Given information Start Marker
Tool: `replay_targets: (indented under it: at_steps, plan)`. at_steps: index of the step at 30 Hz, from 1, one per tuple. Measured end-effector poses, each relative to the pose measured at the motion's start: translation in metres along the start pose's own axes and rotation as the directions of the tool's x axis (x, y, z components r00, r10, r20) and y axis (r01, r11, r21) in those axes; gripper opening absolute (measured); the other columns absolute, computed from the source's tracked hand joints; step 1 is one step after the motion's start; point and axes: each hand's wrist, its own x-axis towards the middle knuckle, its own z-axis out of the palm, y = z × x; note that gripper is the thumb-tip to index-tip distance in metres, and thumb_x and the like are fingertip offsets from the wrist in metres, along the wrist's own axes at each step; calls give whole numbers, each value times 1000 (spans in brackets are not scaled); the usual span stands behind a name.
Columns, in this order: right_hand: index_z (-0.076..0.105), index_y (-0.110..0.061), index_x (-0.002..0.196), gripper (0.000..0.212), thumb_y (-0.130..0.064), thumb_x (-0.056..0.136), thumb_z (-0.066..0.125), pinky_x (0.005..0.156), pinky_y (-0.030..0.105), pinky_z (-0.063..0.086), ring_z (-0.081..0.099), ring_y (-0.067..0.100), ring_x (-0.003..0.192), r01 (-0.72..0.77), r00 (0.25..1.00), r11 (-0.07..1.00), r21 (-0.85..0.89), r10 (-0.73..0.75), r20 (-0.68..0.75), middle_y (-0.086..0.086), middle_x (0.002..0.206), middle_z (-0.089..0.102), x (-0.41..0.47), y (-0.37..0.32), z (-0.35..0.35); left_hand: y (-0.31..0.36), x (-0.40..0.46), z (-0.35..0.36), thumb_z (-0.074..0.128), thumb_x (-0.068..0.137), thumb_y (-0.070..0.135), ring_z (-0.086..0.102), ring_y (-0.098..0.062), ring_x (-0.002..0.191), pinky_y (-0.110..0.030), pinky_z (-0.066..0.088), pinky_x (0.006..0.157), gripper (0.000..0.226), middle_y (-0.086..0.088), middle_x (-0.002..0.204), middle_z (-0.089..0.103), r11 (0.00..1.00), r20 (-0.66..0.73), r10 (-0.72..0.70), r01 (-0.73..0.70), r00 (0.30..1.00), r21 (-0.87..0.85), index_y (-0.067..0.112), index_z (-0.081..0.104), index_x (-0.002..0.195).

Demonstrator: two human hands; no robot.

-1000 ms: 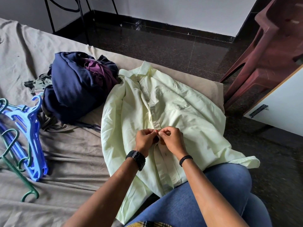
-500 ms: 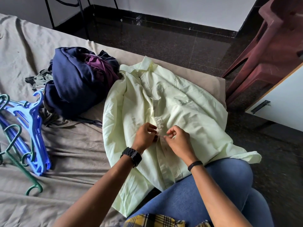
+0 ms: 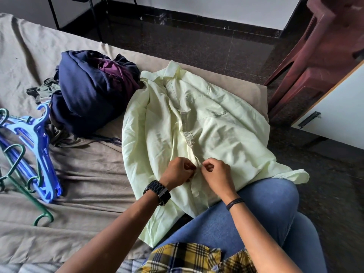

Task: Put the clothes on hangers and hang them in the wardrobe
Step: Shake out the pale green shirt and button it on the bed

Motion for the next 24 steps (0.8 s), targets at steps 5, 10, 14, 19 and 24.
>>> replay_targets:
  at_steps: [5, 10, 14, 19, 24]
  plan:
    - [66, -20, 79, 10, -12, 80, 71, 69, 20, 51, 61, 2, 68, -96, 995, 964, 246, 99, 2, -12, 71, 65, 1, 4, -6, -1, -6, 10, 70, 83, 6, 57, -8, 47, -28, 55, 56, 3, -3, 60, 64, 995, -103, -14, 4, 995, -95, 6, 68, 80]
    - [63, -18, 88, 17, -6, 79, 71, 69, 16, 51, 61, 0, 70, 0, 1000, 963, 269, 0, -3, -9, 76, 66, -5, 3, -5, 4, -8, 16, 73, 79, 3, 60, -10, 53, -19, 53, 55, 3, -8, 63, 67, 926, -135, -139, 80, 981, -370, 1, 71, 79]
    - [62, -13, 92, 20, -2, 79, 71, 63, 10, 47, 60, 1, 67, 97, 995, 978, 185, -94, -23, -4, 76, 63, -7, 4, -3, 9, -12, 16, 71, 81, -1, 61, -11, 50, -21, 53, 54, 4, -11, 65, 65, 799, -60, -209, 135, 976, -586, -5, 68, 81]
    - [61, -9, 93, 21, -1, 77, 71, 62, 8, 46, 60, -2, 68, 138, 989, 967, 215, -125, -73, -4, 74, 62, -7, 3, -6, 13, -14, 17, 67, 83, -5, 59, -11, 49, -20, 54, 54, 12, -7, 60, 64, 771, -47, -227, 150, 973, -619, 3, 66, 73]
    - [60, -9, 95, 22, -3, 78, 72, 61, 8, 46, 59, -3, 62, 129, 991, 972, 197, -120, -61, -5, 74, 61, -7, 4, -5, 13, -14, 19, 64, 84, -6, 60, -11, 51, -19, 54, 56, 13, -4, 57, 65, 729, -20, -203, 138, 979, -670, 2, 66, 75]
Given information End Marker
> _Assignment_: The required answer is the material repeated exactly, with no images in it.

> _Written answer_:
Tool: `replay_targets: (indented under it: at_steps, plan)`. at_steps: index of the step at 30 Hz, from 1, one per tuple. Measured end-effector poses, each relative to the pose measured at the motion's start: translation in metres along the start pose's own axes and rotation as the directions of the tool's x axis (x, y, z components r00, r10, r20) and y axis (r01, r11, r21) in those axes; gripper opening absolute (measured); the other columns absolute, computed from the source's tracked hand joints; step 1 is one step after the motion's start; point and axes: each hand's wrist, its own x-axis towards the middle knuckle, its own z-axis out of the palm, y = z × x; note that gripper is the thumb-tip to index-tip distance in metres, and thumb_x and the like are fingertip offsets from the wrist in metres, along the wrist's own axes at each step; calls give whole numbers, each value times 1000 (spans in brackets are not scaled); the usual span stands behind a name.
Columns, in this order: right_hand: index_z (-0.076..0.105), index_y (-0.110..0.061), index_x (-0.002..0.196), gripper (0.000..0.212), thumb_y (-0.130..0.064), thumb_x (-0.056..0.136), thumb_z (-0.066..0.125), pinky_x (0.005..0.156), pinky_y (-0.030..0.105), pinky_z (-0.063..0.086), ring_z (-0.081..0.099), ring_y (-0.067..0.100), ring_x (-0.003..0.192), r01 (-0.72..0.77), r00 (0.25..1.00), r11 (-0.07..1.00), r21 (-0.85..0.89), r10 (-0.73..0.75), r20 (-0.68..0.75), middle_y (-0.086..0.086), middle_x (0.002..0.206), middle_z (-0.089..0.102), x (-0.41..0.47), y (-0.37..0.32), z (-0.35..0.35); left_hand: y (-0.31..0.36), x (-0.40..0.46), z (-0.35..0.36), thumb_z (-0.074..0.128), thumb_x (-0.068..0.137), thumb_y (-0.070..0.135), ring_z (-0.086..0.102), ring_y (-0.098..0.062), ring_x (-0.002..0.191), pinky_y (-0.110..0.030), pinky_z (-0.066..0.088), pinky_x (0.006..0.157), gripper (0.000..0.226), middle_y (-0.086..0.088), middle_x (-0.002..0.204), middle_z (-0.089..0.103), r11 (0.00..1.00), r20 (-0.66..0.73), r10 (-0.72..0.70), r01 (-0.73..0.70), r00 (0.30..1.00), r21 (-0.87..0.85), index_y (-0.067..0.112), index_z (-0.081..0.104), index_x (-0.002..0.195).

Demonstrator: two human hands; no robot.

-1000 ms: 
-500 ms: 
+0 ms: 

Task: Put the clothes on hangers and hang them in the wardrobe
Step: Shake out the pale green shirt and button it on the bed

Motion for the next 24 steps (0.8 s), targets at steps 5, 10, 14, 19 and 24.
>>> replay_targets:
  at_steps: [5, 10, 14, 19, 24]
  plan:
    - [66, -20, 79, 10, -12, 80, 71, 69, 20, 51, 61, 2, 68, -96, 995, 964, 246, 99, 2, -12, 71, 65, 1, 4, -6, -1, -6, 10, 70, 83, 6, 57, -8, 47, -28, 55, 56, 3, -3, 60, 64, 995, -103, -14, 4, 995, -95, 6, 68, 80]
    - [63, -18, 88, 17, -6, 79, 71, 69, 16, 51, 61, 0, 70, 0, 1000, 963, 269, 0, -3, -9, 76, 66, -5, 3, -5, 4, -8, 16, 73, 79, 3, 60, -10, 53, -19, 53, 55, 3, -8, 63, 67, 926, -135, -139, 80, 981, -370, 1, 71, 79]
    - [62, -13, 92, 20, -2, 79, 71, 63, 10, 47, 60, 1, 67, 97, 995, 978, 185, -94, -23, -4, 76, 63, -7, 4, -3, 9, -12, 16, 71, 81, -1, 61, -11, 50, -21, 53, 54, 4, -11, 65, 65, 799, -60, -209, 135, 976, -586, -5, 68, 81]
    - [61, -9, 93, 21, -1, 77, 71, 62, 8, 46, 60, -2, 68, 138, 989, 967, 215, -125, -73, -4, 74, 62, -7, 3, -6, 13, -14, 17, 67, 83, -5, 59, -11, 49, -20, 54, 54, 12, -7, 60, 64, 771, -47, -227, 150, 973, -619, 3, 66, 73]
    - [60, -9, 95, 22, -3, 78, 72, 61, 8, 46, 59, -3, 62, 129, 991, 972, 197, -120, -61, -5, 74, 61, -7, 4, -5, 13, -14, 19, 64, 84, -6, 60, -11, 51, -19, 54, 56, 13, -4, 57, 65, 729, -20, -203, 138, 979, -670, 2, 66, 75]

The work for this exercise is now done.